16. ### Destroyer x New Member

Apr 7, 2011
6
0
This will present a more clear "scene" to our young friends.

I could see, in this same forum, another question not too much different, even the demands where almost the same, the transistor and the gain.

Seems these guys are from the same school.

regards,

Carlos

17. ### Adjuster Late Member

Dec 26, 2010
2,147
302
While I dislike the modern use of 1mF = 1millifarad = 1000μF, it is technically correct: many simulation programs will take it as such.

The emitter circuit impedance is low, and with Ce = 1μF, the amplifier would only have full gain at frequencies above a few kHz.

The lower bias chain resistances were as much to increase the chain current to improve the bias stability, as to keep the resistor rule.

18. ### thatoneguy AAC Fanatic!

Feb 19, 2009
6,357
727
All true, but what I was trying to get across was the relatively high value of the supply needed in order to get the power below 50mW.

19. ### Destroyer x New Member

Apr 7, 2011
6
0
Observe it is in series to the ground through the input impedance... you can see the input resistor value in series with this condenser makes a filter to ground... deviating high frequencies to the ground.

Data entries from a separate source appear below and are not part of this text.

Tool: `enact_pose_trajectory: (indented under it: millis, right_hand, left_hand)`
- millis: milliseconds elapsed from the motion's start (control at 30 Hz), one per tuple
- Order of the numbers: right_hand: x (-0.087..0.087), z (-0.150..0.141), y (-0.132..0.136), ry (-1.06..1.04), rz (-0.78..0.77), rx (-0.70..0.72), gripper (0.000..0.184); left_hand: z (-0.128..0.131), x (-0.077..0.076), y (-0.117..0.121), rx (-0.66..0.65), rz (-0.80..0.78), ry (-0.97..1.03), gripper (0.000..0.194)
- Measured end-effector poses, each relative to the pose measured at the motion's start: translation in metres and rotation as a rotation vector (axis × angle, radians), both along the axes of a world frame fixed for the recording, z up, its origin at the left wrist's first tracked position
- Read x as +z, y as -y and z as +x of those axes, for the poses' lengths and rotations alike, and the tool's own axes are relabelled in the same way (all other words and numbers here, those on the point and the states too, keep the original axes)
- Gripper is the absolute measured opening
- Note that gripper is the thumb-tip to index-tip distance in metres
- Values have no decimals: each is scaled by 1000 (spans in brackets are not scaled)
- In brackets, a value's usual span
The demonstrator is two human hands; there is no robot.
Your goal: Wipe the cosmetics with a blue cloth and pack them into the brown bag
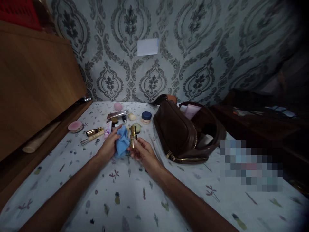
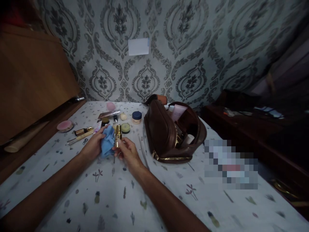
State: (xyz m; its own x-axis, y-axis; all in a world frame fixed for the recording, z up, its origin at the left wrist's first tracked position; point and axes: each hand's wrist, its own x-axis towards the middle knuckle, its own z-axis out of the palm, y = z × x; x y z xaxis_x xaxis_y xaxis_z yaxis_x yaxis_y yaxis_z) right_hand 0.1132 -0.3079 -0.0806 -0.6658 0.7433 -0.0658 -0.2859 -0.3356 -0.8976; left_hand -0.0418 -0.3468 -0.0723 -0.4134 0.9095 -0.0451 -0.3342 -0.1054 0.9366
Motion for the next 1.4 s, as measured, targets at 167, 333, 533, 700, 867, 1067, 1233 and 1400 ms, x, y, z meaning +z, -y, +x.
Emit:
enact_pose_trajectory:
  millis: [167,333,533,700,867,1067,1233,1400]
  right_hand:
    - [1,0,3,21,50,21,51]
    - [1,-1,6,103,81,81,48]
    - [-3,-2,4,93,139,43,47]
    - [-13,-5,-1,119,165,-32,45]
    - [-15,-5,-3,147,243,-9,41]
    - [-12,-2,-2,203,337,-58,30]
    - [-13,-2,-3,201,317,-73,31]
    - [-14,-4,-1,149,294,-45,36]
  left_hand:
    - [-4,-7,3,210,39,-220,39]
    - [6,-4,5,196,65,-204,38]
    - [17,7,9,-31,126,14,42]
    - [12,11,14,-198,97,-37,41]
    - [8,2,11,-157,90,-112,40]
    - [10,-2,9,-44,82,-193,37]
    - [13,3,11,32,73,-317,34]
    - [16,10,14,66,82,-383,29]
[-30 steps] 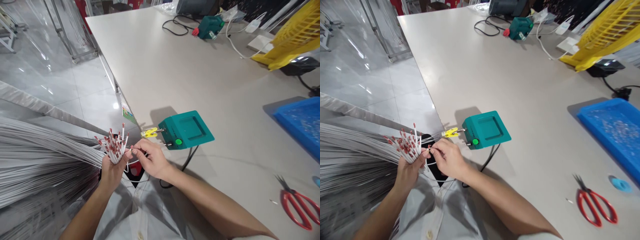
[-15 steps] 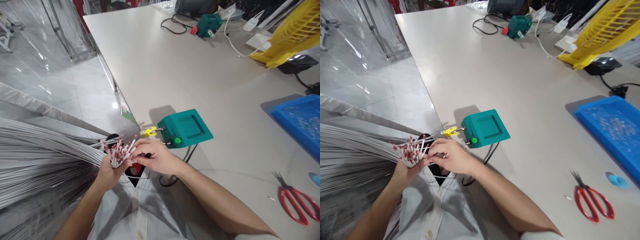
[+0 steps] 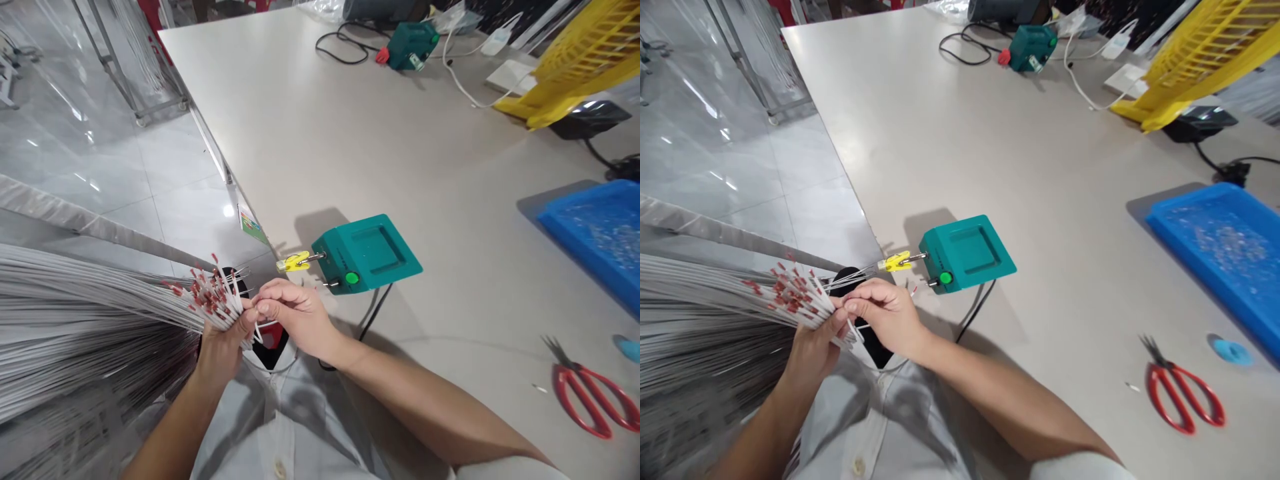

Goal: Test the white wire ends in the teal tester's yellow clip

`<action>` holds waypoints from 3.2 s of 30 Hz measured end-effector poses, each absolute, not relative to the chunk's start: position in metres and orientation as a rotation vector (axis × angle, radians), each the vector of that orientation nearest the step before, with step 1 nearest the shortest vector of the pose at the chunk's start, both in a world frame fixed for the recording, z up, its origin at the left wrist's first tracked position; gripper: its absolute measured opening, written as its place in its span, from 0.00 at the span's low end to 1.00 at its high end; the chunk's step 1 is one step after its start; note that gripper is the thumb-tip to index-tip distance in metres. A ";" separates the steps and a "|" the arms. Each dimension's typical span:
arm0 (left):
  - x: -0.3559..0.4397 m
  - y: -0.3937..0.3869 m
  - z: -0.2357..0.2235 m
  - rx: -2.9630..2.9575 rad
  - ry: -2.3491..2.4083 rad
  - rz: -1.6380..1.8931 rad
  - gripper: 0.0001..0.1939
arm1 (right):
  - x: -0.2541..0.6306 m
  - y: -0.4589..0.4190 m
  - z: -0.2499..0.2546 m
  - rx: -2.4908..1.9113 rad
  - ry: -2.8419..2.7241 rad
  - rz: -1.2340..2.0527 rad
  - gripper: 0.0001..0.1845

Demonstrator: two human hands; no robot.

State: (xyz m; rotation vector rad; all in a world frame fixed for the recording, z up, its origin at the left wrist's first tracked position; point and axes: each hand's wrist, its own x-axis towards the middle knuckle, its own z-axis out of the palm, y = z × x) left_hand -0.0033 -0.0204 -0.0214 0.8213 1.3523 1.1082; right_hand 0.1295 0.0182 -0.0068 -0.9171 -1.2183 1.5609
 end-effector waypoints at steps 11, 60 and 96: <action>0.000 -0.018 -0.012 0.970 1.493 0.988 0.12 | 0.148 0.030 -0.011 -0.874 -2.356 0.190 0.10; 0.012 0.012 -0.013 0.754 1.355 1.102 0.22 | 0.191 0.075 0.040 -1.215 -2.911 -0.251 0.12; 0.024 0.028 -0.015 0.911 1.571 0.947 0.12 | 0.196 0.091 0.028 -1.154 -3.009 -0.094 0.34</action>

This is the reason why we use the smallest possible value in the input, not to loose low frequencies but also avoiding to filter high frequencies..... audio enters the transistor base, but also it is filtered...the huge condenser "eats" or drains high frequencies (and some mids and lows too) to the ground....but for high frequencies this condenser is alike a short because the capacitive reactance.

regards,

Carlos

20. ### Audioguru Expert

Dec 20, 2007
10,508
1,168
No.
The input capacitor passes all high frequencies and blocks DC and low frequencies because it forms a simple highpass filter. It is not a filter to ground.
It has no effect on high frequencies but an inductive electrolytic capacitor will reduce radio frequencies.